*What is needed*
Check each line of the data for "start" and select those that have it.

*Provided material*
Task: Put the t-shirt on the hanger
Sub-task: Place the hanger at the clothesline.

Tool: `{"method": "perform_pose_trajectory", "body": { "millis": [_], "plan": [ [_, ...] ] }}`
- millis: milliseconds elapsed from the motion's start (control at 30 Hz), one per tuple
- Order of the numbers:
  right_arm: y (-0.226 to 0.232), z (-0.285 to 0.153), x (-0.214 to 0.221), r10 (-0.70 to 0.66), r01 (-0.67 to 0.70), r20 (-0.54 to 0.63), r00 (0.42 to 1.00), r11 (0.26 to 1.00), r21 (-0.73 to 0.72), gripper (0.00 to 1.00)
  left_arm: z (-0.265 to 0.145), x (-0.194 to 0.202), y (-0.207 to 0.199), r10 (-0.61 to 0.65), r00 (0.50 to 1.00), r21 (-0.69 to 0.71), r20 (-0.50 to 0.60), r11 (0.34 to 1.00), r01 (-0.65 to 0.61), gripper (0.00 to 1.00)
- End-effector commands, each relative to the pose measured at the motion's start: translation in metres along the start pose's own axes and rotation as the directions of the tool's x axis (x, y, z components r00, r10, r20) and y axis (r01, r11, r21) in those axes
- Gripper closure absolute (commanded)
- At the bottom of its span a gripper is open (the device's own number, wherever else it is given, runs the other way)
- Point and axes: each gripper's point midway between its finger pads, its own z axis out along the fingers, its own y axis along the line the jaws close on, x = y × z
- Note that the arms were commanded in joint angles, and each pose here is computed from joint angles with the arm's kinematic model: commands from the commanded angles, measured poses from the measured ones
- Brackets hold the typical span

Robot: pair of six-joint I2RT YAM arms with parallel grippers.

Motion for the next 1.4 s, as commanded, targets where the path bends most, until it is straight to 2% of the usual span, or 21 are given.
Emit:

*Problem solution*
- millis: milliseconds elapsed from the motion's start (control at 30 Hz), one per tuple
- End-effector commands, each relative to the pose measured at the motion's start: translation in metres along the start pose's own axes and rotation as the directions of the tool's x axis (x, y, z components r00, r10, r20) and y axis (r01, r11, r21) in those axes

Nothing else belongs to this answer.